--- INFORMATION GIVEN Enclosed Below ---
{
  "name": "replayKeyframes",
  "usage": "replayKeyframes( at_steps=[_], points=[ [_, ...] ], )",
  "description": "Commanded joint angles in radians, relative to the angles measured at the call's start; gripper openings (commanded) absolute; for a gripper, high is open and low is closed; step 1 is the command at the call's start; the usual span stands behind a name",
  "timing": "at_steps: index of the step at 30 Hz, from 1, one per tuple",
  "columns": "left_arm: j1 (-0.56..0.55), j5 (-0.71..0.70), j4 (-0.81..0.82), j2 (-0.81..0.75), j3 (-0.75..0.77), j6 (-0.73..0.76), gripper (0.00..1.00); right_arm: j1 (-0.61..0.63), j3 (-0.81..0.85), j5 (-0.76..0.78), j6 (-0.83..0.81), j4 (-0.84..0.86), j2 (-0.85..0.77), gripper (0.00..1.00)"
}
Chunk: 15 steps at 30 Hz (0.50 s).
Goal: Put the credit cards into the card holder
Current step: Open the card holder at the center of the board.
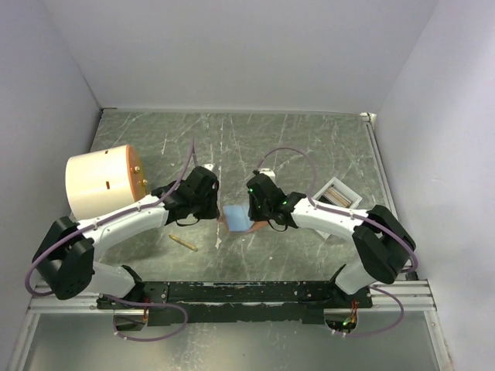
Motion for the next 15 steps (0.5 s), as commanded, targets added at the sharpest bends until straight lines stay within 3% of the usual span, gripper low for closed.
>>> replayKeyframes(
  at_steps=[1,3,11,15],
  points=[
    [0.035,-0.006,-0.036,0.046,0.031,0.0,0.08,-0.002,-0.054,0.089,-0.001,0.012,-0.019,0.09],
    [0.054,-0.001,-0.054,0.063,0.035,0.001,0.11,-0.001,-0.089,0.078,0.009,0.029,-0.031,0.0],
    [0.096,-0.011,-0.144,0.04,0.073,-0.004,0.33,-0.001,-0.203,0.092,0.083,0.056,-0.06,0.0],
    [0.095,0.125,-0.08,0.001,0.076,0.008,0.37,-0.001,-0.235,0.064,0.103,0.091,-0.083,0.0]
  ],
)
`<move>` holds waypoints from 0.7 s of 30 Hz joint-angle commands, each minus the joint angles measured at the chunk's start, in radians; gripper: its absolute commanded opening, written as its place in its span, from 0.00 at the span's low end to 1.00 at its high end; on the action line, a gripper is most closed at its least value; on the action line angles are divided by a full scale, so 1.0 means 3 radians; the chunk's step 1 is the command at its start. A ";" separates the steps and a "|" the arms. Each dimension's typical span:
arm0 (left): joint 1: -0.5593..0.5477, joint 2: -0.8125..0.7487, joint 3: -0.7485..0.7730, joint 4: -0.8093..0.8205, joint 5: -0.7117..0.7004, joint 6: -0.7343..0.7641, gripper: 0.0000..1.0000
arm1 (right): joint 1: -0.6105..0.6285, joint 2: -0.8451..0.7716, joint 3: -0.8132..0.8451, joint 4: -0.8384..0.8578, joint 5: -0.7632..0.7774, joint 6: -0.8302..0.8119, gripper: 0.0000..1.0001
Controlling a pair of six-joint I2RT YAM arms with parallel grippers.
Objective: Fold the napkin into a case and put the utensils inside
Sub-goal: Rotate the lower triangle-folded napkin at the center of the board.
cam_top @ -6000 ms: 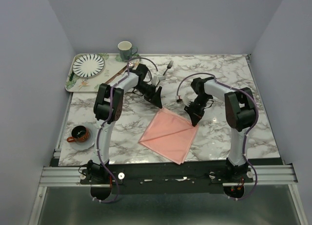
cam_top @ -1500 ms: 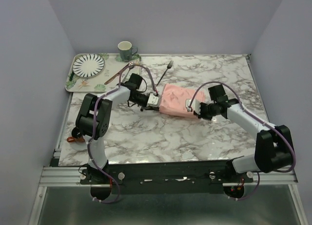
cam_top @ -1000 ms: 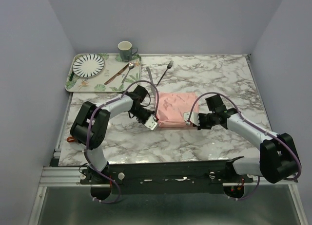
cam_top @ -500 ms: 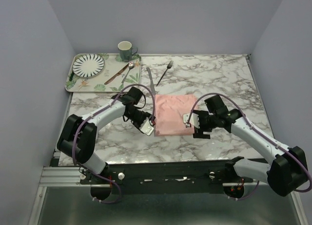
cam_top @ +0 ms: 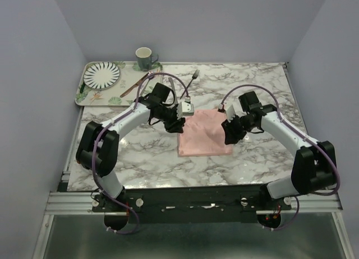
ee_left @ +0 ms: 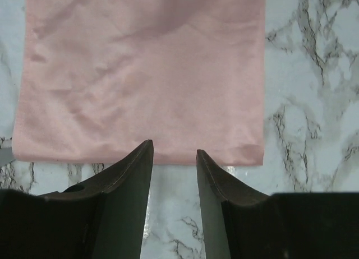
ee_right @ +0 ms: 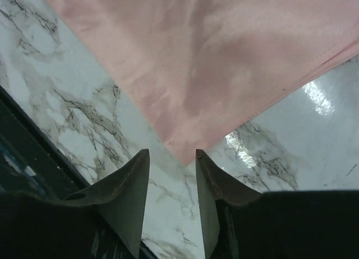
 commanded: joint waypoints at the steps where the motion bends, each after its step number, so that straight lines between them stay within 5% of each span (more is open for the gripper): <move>1: -0.0023 0.0412 0.0382 0.0134 -0.0185 -0.1261 0.49 | -0.0198 0.0373 0.0215 -0.0179 -0.0329 0.0798 0.45; 10: -0.0054 0.1077 0.0929 -0.0321 -0.0456 -0.1575 0.46 | -0.0214 0.1027 0.0246 -0.0353 -0.0422 0.0952 0.38; 21: -0.0258 0.0976 0.0511 -0.0755 -0.0559 -0.1406 0.45 | -0.0214 0.1452 0.0480 -0.0609 0.0084 0.0906 0.37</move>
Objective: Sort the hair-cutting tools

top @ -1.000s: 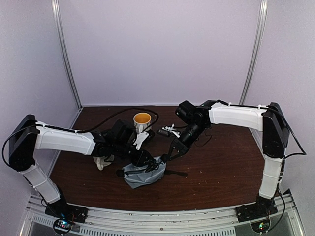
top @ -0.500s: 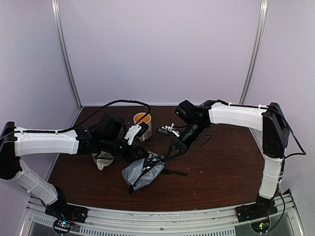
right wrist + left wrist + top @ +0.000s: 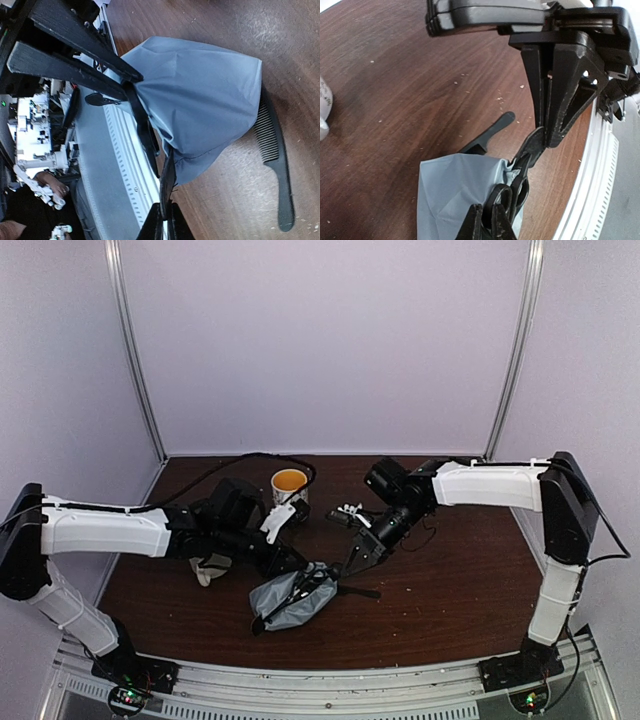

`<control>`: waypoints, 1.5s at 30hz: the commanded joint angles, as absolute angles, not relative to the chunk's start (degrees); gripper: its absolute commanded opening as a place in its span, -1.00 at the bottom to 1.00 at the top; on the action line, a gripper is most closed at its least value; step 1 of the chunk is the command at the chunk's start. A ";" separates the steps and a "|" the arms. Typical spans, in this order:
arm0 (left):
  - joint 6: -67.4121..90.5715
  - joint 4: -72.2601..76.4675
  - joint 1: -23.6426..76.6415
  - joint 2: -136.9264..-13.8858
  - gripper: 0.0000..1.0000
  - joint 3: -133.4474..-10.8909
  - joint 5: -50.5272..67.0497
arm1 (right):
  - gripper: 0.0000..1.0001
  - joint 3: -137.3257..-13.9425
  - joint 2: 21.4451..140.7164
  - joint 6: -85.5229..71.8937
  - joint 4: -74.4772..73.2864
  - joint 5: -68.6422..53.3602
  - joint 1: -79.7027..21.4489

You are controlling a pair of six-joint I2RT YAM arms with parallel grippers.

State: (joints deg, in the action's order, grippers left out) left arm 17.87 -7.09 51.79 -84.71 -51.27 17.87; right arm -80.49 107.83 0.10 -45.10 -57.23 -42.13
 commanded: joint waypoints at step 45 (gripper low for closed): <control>7.35 -19.48 62.84 -88.84 0.87 -55.66 -1.07 | -0.98 -75.95 106.00 -11.92 -32.83 -68.72 -41.92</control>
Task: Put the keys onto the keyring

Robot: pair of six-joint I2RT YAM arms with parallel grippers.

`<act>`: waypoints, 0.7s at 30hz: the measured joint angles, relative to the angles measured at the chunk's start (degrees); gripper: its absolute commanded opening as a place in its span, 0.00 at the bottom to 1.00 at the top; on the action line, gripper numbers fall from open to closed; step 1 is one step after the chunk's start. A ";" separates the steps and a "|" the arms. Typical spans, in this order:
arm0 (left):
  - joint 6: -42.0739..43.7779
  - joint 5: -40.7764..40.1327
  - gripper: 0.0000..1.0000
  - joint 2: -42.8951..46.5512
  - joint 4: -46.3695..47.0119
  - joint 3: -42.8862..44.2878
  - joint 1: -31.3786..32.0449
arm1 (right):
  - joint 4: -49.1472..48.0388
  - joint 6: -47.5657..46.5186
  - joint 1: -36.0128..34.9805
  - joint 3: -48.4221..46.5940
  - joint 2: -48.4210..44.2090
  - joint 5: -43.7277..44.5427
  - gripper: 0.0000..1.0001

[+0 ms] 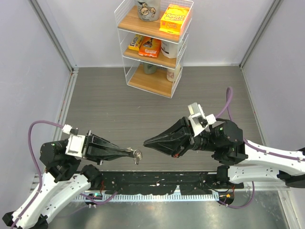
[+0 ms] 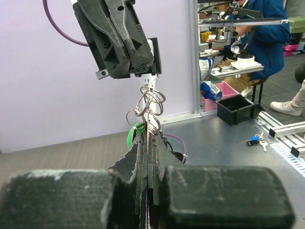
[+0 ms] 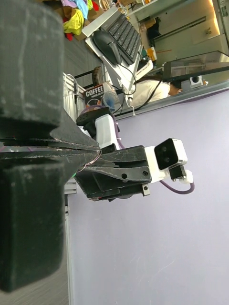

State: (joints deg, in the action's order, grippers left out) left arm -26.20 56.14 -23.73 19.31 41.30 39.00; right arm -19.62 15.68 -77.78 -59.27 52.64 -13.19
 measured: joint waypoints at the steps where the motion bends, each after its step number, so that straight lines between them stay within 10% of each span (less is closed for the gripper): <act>1: 0.26 -0.44 0.00 0.26 -0.11 0.00 0.00 | -0.37 0.07 0.00 0.00 0.00 0.04 0.05; 21: -0.17 5.05 0.00 -0.33 -1.01 0.15 0.00 | 23.21 -7.23 0.00 -17.29 4.63 -6.97 0.39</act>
State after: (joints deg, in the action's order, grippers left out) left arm -26.37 61.19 -24.05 18.31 41.45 39.00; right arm 3.60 8.45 -77.78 -76.55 57.28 -20.16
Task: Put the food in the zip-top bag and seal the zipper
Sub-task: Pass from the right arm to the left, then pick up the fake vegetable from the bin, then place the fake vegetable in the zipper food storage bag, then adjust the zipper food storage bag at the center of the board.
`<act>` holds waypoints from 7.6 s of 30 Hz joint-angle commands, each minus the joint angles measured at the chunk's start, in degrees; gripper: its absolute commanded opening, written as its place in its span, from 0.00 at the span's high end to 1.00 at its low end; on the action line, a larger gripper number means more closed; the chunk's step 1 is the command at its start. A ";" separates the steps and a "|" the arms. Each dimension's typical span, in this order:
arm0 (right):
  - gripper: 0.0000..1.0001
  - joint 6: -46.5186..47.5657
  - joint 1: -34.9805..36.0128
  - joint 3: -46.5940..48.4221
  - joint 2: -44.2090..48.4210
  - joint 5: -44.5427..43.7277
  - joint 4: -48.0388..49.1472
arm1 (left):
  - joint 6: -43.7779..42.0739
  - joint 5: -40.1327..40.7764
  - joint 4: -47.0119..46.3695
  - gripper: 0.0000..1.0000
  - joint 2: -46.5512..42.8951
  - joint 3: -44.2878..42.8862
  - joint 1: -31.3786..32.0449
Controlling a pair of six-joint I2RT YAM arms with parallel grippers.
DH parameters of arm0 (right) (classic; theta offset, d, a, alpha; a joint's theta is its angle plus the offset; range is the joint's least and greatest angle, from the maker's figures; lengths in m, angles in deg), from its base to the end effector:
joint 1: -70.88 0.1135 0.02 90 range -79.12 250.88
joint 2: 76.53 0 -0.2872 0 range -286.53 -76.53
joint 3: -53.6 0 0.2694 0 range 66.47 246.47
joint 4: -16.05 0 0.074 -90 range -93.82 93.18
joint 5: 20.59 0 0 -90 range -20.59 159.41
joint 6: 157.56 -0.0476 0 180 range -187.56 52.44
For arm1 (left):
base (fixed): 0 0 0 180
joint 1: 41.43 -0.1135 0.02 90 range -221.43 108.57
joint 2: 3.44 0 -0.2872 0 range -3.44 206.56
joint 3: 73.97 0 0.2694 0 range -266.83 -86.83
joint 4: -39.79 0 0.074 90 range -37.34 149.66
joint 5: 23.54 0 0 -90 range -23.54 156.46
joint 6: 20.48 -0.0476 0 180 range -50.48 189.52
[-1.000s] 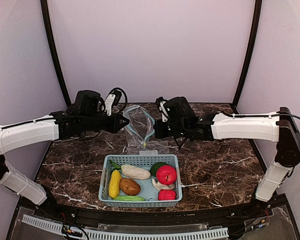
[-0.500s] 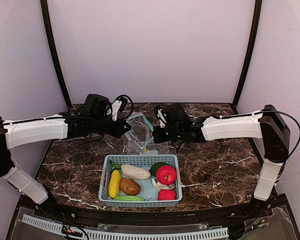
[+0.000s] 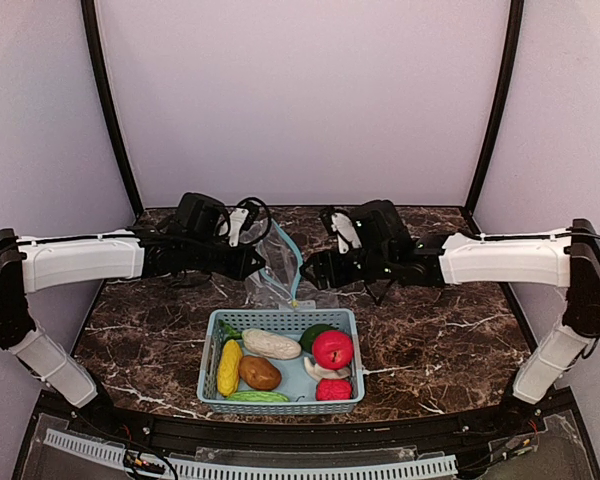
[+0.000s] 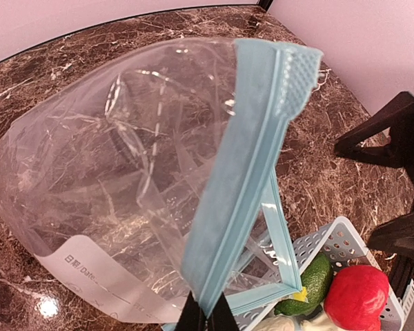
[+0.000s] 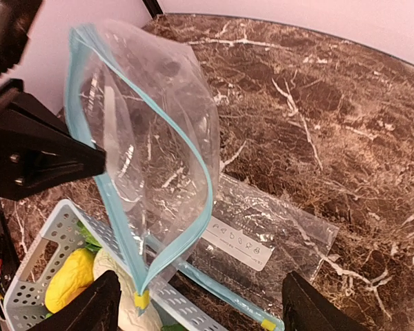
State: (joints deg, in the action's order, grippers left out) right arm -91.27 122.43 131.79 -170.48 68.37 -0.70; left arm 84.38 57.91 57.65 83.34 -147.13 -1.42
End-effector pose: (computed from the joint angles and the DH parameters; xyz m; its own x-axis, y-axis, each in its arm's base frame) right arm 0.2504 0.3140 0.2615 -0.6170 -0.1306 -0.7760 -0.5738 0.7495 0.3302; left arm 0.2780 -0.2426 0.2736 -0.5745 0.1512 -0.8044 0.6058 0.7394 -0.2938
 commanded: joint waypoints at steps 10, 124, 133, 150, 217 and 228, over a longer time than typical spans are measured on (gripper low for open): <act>0.25 15.07 8.65 -3.45 11.79 9.75 -6.49 | -0.26 -2.11 2.80 0.99 -0.15 -1.71 -0.28; 0.64 -11.48 2.57 1.05 7.44 7.11 -12.85 | 0.53 -19.64 -2.84 0.99 1.47 -1.27 -0.52; 0.63 -6.68 -0.07 3.53 6.44 11.81 -15.75 | -1.85 -24.25 -2.20 0.99 1.99 -2.51 0.51; 0.64 4.43 -2.66 13.43 -0.26 18.82 -21.39 | -3.69 -34.47 -3.70 0.99 2.33 -3.20 1.12; 0.52 0.53 -1.01 4.20 0.00 11.50 -8.72 | 5.34 -29.40 -10.09 0.99 1.08 -0.31 -3.45; 1.00 2.20 0.25 13.07 1.68 12.61 -12.67 | 7.28 -23.06 -7.64 0.99 -1.13 -0.24 -7.56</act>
State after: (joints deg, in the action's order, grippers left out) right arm -90.15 121.38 140.31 -173.17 80.11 -12.83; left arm 89.93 30.48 47.58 85.57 -147.80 -5.77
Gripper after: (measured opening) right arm 0.006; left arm 0.008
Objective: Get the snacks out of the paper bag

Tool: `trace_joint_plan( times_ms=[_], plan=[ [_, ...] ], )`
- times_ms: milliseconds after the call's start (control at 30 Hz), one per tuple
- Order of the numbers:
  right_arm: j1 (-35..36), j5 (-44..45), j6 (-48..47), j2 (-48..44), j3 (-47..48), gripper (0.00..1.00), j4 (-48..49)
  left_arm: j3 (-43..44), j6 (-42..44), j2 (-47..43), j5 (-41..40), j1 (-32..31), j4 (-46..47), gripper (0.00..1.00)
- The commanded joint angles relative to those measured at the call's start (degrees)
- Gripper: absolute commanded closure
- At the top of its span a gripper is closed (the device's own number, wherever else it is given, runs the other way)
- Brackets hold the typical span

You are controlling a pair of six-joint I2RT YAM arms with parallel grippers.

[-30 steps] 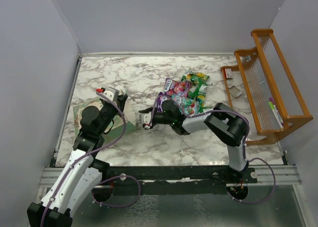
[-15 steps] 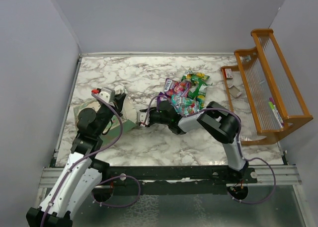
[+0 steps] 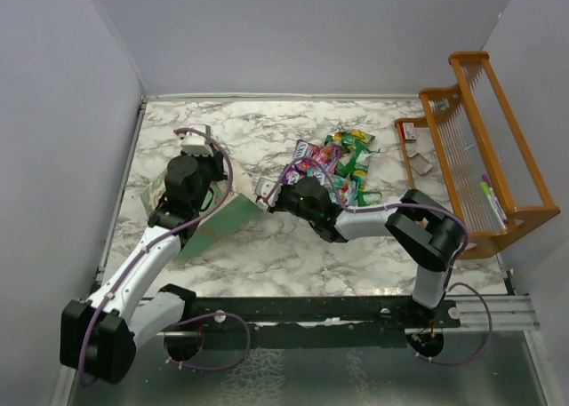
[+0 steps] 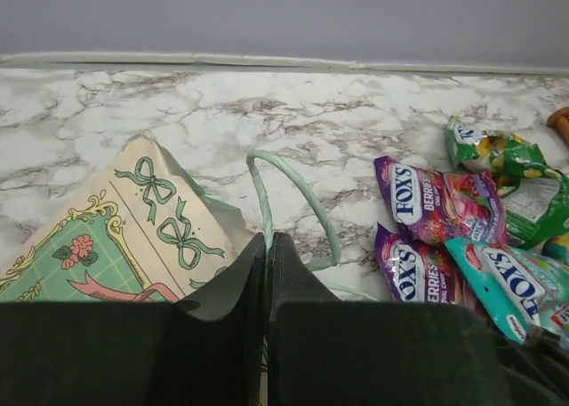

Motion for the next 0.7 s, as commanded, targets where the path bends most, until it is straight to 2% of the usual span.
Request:
trace_joint_plan(
  times_ms=[0,233,433,500,667],
  plan=[
    [1.74,10.44,2.07,-5.07,-3.68,0.99,-2.63,6.67,-0.14,7.04,-2.46,0.50,6.27,1.00],
    [8.75,18.66,6.95,-10.33,-7.07,0.99,-7.05,16.55,2.43,16.09,7.67,0.78,8.01,1.00],
    [10.21,17.99,13.29,-16.46,-6.07,0.97,-12.82,24.24,7.31,20.22,17.60,0.87,5.58,1.00],
    [10.84,15.67,12.50,-17.91,-5.63,0.96,-13.68,23.96,8.51,19.15,20.32,0.84,3.92,1.00],
    [11.19,16.89,11.45,-19.77,-5.70,0.92,-11.16,16.72,8.23,12.64,26.81,0.88,10.09,1.00]
  ],
)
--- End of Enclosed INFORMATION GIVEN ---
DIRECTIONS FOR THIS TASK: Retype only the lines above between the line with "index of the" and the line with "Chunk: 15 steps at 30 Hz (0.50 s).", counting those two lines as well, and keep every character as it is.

YOUR SOLUTION:
  "timing": "at_steps: index of the step at 30 Hz, from 1, one per tuple",
  "columns": "left_arm: j1 (-0.56..0.55), j5 (-0.71..0.70), j4 (-0.81..0.82), j2 (-0.81..0.75), j3 (-0.75..0.77), j6 (-0.73..0.76), gripper (0.00..1.00); right_arm: j1 (-0.61..0.63), j3 (-0.81..0.85), j5 (-0.76..0.78), j6 (-0.83..0.81), j4 (-0.84..0.86), j2 (-0.85..0.77), gripper (0.00..1.00)"
}
Chunk: 15 steps at 30 Hz (0.50 s).

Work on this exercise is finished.